Electro-osmosis modulated periodic membrane pumping flow and particle motion with magnetic field effects

Abstract

Theoretical studies of micro-electro-mechanical systems provide important insight into the mechanisms and optimization of such devices for a range of applications, including biomedical and chemical engineering. Inspired by emerging applications of microfluidics, unsteady viscous flow in a microchannel with periodic membrane pumping modulated by electro-magnetohydrodynamics is analyzed in a mathematical framework. The membrane kinematics induces the pressure inside the microchannel, where an electric field enhances the capability of the pumping flow rate.

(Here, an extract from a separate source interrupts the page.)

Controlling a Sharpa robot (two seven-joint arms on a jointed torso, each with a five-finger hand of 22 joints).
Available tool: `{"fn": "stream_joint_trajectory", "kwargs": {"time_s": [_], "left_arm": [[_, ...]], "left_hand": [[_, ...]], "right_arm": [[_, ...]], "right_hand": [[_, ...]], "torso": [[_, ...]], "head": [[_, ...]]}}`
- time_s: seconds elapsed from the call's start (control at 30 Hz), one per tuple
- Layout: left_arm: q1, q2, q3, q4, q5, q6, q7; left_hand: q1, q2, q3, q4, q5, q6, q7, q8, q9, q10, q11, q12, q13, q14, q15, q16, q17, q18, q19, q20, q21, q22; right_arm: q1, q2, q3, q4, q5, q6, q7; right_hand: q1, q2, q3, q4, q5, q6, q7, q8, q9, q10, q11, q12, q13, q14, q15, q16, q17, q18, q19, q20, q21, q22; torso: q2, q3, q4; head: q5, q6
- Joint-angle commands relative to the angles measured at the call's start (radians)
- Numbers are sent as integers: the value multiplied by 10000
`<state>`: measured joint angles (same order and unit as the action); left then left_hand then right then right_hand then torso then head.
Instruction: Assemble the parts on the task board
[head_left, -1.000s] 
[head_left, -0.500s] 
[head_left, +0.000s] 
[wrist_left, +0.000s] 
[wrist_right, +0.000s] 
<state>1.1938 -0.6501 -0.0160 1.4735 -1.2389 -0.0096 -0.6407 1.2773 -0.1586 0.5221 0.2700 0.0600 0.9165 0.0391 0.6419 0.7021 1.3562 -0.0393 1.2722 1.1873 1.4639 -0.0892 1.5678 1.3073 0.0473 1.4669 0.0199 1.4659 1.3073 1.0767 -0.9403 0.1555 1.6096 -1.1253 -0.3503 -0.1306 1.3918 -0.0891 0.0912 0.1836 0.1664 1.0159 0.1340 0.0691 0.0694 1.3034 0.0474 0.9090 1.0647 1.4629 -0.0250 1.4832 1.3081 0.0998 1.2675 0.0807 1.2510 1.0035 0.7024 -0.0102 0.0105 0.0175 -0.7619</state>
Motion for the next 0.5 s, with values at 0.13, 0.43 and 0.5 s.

This model is formulated based on the Navier–Stokes equations, the Poisson equation, and the Maxwell electromagnetic equations and is further simplified using the lubrication approximations and Debye–Hückel linearization. The transformed dimensionless conservation equations under appropriate boundary conditions are analytically solved and the graphical results are illustrated through MATLAB (2019b) software. From the computational results, it is found that the Hartmann number enhances the fluid pressure uniformly throughout the microchannel, while the electric field parameter enforces the direction of the pressure-driven flow. The time-averaged flow rate exhibits a linear decay with axial pressure gradient, and it is strongly elevated with electric field parameter whereas it is weakly increased with electric double layer thickness parameter. It is further observed that the fluid is driven unidirectionally by the membrane contractions via a particle tracking simulation method. This study is relevant to provide the parametric estimation in designing the magnetic field-based microfluidics devices for microlevel transport phenomena.